展示物には9歳でぜんそくによる心臓まひで亡くなった女の子が使っていた吸入器があり、もっとも衝撃を受け、その少女を取り上げた漫画が掲載されている本書を買い求めた。
本書には、四日市ぜんそくで亡くなった少女とお母さんの漫画、漫画を製作した経緯、少女のお母さんのインタビュー、漫画が生まれるきっかけとなったテレビのドキュメンタリー、漫画を翻訳するプロジェクト、若い世代の公害や環境問題へのコミット、四日市公害がもつ現代的かつ普遍的な意味や警鐘と継承について、何人もの人の文章が掲載されている。

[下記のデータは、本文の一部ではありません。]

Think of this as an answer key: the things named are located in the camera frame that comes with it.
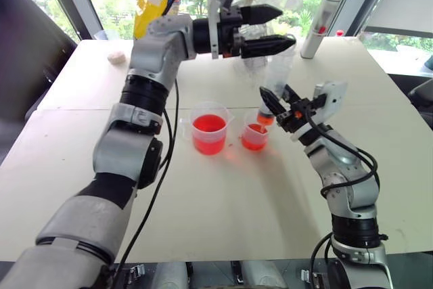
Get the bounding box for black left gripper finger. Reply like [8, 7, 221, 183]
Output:
[241, 34, 297, 60]
[241, 4, 283, 26]

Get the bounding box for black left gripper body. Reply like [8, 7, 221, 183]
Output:
[218, 6, 246, 60]

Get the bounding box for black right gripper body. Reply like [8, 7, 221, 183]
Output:
[276, 95, 323, 134]

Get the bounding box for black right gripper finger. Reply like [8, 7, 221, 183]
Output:
[281, 83, 301, 104]
[259, 86, 289, 118]

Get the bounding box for large clear plastic syringe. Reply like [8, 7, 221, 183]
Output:
[256, 47, 296, 131]

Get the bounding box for small clear measuring cup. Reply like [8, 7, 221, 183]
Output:
[241, 120, 273, 152]

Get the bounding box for large clear measuring cup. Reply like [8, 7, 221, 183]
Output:
[179, 101, 235, 156]

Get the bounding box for clear plastic bottle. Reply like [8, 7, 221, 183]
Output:
[233, 24, 271, 89]

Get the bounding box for white tube bottle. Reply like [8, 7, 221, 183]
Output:
[300, 0, 341, 60]

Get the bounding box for yellow plastic bag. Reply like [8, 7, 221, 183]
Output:
[133, 0, 187, 41]

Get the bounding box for white crumpled tissue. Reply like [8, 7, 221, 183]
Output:
[107, 51, 126, 65]

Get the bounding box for dark grey chair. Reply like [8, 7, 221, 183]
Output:
[407, 78, 433, 111]

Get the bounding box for metal latch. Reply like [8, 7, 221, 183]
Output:
[124, 263, 147, 284]
[300, 267, 323, 284]

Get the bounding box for silver rounded robot leg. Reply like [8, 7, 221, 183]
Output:
[239, 259, 289, 289]
[148, 261, 191, 289]

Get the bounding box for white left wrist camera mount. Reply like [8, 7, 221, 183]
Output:
[206, 0, 245, 60]

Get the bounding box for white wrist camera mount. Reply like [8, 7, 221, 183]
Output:
[290, 81, 349, 141]
[206, 0, 245, 60]

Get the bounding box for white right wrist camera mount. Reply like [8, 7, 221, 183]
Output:
[290, 81, 349, 141]

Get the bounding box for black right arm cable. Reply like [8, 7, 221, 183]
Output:
[303, 114, 381, 198]

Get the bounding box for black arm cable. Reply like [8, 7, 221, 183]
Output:
[113, 0, 218, 285]
[303, 114, 381, 198]

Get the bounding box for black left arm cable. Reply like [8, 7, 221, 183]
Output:
[113, 0, 218, 285]

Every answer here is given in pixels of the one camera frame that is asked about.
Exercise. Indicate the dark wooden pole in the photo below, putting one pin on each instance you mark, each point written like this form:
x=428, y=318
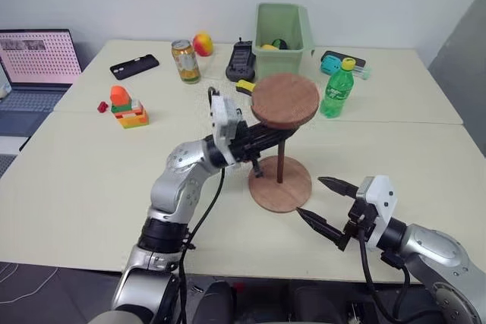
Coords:
x=281, y=161

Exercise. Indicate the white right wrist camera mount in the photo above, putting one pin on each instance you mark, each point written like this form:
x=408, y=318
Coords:
x=381, y=202

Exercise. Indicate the open laptop computer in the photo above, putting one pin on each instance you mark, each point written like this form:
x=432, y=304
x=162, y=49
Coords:
x=34, y=73

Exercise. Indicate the teal black device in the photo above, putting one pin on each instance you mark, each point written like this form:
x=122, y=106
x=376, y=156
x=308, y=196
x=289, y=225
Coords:
x=355, y=57

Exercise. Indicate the yellow fruit toy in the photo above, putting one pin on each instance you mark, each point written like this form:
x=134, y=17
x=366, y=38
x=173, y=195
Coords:
x=269, y=47

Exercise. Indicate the light green plastic bin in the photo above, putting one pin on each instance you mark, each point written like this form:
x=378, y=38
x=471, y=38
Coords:
x=279, y=60

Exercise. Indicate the thin round wooden base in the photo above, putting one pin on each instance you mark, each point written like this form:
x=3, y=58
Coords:
x=279, y=195

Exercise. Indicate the colourful toy block stack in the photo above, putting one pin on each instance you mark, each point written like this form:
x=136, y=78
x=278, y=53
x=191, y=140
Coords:
x=129, y=109

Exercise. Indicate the yellow and black tool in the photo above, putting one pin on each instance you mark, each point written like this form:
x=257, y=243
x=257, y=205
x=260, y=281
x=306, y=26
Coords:
x=245, y=85

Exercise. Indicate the thick round wooden disc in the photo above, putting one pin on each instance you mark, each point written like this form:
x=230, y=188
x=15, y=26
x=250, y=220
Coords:
x=284, y=98

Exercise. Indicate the black handheld device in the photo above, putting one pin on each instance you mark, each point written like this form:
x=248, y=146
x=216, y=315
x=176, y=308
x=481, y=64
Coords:
x=240, y=60

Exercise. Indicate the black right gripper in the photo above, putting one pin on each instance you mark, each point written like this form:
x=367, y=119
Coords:
x=357, y=221

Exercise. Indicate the clear plastic case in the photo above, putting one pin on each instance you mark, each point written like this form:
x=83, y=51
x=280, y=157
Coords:
x=363, y=71

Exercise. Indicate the teal toy gadget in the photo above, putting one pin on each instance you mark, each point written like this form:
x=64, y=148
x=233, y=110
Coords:
x=329, y=64

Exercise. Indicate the small red toy block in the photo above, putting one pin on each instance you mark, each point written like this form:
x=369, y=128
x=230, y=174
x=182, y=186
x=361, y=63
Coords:
x=102, y=107

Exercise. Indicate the red and yellow apple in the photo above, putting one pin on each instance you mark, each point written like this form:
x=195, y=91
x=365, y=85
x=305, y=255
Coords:
x=202, y=43

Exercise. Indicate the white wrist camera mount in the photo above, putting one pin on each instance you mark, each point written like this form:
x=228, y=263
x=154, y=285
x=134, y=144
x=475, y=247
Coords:
x=224, y=119
x=381, y=202

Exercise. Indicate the grey mat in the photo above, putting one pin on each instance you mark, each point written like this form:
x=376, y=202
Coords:
x=5, y=161

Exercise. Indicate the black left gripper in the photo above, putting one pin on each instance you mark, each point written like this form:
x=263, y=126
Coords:
x=241, y=149

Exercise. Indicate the dark green round toy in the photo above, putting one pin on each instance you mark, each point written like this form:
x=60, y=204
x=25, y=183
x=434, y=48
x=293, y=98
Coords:
x=280, y=43

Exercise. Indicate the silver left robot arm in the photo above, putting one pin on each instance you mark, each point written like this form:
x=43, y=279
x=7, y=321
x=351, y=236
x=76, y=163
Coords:
x=172, y=183

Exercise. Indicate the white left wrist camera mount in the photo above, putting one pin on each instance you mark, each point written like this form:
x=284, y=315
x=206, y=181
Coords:
x=224, y=119

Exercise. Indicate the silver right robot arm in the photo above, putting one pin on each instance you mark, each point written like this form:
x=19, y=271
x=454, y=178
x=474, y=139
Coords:
x=436, y=252

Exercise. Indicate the black smartphone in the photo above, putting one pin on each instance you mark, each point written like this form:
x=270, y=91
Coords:
x=134, y=66

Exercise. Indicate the green bottle with yellow cap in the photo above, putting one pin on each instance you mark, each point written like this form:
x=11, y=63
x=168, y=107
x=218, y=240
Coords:
x=336, y=92

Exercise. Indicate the gold drink can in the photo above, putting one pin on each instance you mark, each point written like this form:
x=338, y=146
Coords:
x=186, y=64

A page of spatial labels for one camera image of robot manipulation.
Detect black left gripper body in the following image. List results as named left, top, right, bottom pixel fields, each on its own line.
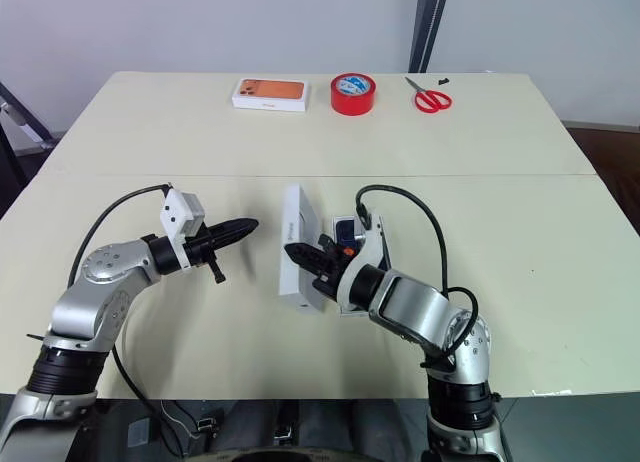
left=184, top=224, right=228, bottom=287

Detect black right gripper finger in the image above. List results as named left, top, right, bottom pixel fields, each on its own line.
left=289, top=254, right=329, bottom=277
left=283, top=240, right=327, bottom=264

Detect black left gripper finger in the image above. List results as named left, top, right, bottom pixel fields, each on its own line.
left=209, top=230, right=256, bottom=252
left=209, top=217, right=260, bottom=237

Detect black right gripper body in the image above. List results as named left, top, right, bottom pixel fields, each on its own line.
left=312, top=234, right=354, bottom=297

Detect white phone box orange print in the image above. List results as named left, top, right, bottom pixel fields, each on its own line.
left=230, top=77, right=312, bottom=114

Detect red tape roll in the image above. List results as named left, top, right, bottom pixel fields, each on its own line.
left=329, top=72, right=376, bottom=117

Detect black metal stand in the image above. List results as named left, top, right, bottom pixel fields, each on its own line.
left=0, top=79, right=64, bottom=193

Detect black metal pole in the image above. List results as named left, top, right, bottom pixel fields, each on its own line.
left=408, top=0, right=451, bottom=74

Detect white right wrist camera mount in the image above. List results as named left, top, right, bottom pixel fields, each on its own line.
left=335, top=215, right=386, bottom=308

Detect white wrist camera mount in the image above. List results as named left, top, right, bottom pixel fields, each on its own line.
left=159, top=188, right=206, bottom=273
left=335, top=215, right=386, bottom=308

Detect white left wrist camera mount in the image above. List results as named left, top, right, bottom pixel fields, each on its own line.
left=159, top=188, right=206, bottom=273

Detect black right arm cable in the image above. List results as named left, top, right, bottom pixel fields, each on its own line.
left=354, top=183, right=481, bottom=358

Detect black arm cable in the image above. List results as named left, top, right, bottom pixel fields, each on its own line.
left=354, top=183, right=481, bottom=358
left=67, top=183, right=174, bottom=288

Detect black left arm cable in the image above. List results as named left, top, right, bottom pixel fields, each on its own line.
left=67, top=183, right=174, bottom=288

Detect black hanging cable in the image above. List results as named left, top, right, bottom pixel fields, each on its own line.
left=110, top=341, right=187, bottom=458

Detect thin white wire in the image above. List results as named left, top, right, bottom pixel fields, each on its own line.
left=159, top=400, right=202, bottom=439

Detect red handled scissors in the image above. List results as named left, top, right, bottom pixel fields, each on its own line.
left=403, top=75, right=454, bottom=114

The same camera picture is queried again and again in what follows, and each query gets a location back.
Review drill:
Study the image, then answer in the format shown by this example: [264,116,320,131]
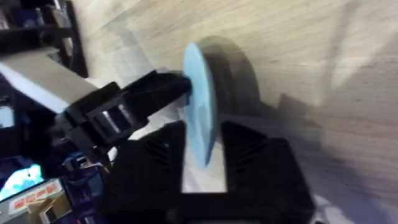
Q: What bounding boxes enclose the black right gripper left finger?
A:
[104,120,187,218]

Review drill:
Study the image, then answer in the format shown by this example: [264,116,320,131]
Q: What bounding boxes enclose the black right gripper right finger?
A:
[220,120,315,220]

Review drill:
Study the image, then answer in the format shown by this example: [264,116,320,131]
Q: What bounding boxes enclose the light blue round plate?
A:
[181,35,261,170]

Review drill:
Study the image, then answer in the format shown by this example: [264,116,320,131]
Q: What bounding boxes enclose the cardboard box with orange label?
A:
[0,178,73,224]

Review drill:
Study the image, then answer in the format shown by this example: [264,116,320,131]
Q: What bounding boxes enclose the black metal frame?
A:
[0,0,89,78]

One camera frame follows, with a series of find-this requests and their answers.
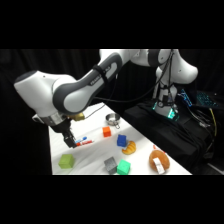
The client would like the blue cube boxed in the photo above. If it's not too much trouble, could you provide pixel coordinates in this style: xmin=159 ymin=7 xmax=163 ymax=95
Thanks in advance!
xmin=116 ymin=134 xmax=128 ymax=148

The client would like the teal green cube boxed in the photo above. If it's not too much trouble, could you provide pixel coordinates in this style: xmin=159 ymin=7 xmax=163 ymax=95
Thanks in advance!
xmin=116 ymin=158 xmax=132 ymax=176

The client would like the grey cube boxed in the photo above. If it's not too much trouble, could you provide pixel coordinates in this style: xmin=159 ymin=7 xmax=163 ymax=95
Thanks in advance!
xmin=103 ymin=156 xmax=119 ymax=175

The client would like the lime green cube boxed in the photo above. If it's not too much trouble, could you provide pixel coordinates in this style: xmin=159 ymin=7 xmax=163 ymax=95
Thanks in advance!
xmin=58 ymin=153 xmax=75 ymax=170

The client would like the brown bread toy with label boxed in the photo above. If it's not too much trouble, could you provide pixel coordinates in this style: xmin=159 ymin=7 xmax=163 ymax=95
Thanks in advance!
xmin=148 ymin=149 xmax=171 ymax=175

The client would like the orange cube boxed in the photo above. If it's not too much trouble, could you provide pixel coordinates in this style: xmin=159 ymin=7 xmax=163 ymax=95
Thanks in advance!
xmin=102 ymin=126 xmax=113 ymax=138

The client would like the black cloth covered stand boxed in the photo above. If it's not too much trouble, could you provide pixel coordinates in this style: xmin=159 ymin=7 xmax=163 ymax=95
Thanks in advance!
xmin=122 ymin=99 xmax=216 ymax=176

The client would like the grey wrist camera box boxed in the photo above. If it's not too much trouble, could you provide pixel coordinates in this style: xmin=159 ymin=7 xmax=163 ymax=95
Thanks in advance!
xmin=31 ymin=113 xmax=44 ymax=124

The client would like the small metal pot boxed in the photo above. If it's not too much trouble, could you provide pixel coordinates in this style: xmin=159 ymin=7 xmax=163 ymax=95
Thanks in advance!
xmin=105 ymin=112 xmax=122 ymax=130

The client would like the small green base light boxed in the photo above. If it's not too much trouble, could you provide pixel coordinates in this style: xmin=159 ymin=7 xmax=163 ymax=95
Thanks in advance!
xmin=167 ymin=108 xmax=180 ymax=122

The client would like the red pen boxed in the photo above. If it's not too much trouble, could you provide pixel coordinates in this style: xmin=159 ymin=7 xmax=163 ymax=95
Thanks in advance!
xmin=75 ymin=139 xmax=95 ymax=148

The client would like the yellow cable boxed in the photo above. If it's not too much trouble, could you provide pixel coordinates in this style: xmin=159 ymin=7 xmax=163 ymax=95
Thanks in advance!
xmin=209 ymin=108 xmax=218 ymax=138

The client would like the toy croissant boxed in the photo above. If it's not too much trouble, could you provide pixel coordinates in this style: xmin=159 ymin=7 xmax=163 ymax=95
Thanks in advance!
xmin=121 ymin=140 xmax=138 ymax=156

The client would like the black curtain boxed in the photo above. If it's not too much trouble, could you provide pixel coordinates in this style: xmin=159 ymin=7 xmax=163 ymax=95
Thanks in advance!
xmin=0 ymin=49 xmax=224 ymax=176

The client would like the backlit keyboard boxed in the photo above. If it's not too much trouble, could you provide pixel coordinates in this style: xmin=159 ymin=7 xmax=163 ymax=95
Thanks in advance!
xmin=195 ymin=91 xmax=220 ymax=108

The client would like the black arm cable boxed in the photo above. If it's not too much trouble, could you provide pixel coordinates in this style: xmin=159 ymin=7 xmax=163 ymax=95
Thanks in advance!
xmin=84 ymin=49 xmax=175 ymax=119

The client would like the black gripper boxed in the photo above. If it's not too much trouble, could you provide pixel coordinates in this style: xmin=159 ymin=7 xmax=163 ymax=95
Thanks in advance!
xmin=49 ymin=119 xmax=78 ymax=149

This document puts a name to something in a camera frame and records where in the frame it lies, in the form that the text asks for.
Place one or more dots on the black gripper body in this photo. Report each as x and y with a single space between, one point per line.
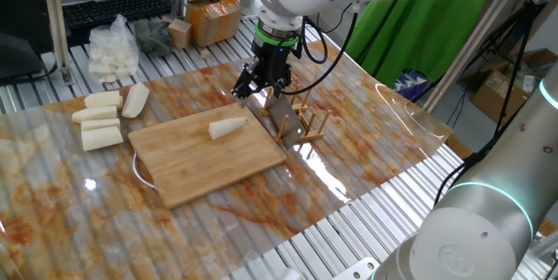
272 59

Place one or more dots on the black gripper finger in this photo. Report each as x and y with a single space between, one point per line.
244 88
284 81

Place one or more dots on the steel cleaver knife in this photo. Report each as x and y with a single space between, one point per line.
287 123

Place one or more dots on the tapered white radish piece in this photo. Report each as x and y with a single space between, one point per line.
224 128

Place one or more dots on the plastic bag of radish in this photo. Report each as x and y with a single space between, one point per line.
111 59

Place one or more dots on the small beige block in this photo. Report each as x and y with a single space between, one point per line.
206 54

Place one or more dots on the wooden peg rack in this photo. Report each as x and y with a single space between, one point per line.
310 136

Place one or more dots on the taped cardboard box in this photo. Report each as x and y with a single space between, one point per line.
213 20

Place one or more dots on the small cardboard cube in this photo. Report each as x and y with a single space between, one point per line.
179 33

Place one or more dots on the wooden cutting board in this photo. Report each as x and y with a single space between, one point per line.
196 162

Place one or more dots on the grey green cloth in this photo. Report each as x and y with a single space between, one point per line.
152 38

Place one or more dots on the blue patterned bag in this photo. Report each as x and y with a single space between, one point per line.
410 84

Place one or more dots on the green fabric backdrop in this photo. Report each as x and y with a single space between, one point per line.
414 40

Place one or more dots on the black computer keyboard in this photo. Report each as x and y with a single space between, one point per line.
113 9

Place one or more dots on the open cardboard box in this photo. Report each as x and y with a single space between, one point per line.
492 92

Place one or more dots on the marble pattern plastic mat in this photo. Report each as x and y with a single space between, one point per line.
87 227

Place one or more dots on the black tripod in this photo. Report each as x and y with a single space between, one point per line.
512 75

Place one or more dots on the black computer monitor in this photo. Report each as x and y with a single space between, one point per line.
22 9

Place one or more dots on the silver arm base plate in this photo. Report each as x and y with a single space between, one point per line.
355 269

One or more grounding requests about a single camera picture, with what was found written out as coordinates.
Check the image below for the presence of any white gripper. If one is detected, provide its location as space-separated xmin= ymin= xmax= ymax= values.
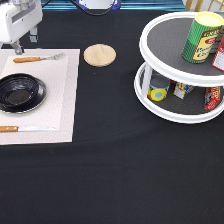
xmin=0 ymin=0 xmax=42 ymax=55

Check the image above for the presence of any black ribbed bowl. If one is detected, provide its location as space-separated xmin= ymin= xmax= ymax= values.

本書を読んだすぐ後に、日本企業がフィリピンなどで進めているレアメタル採掘事業(日本向けに輸出される)に関するドキュメンタリー映像と解説を視聴。鉱山開発のために、先住民の農地が荒らされ、水が汚染され、さまざまな健康被害が出ていることを知る。現地住民を分断するような企業側の対応、反対運動を監視、弾圧するような現地警察、有害物質の測定と測定値の公開の要請に対してうやむやな態度をとる企業。
高度成長期に甚大な被害を生んだ公害の教訓は日本国内ではある程度活かされているかもしれないが、他国(途上国)では活かされていない。
「持続可能な開発」を謳うときには、それが他の負の面をもたらさないか、よそに負担を転嫁していないか、犠牲を強いていないかも見なくては。
夫氏は別の本を生協で取り寄せてくれていました。こちらも読もうと思います。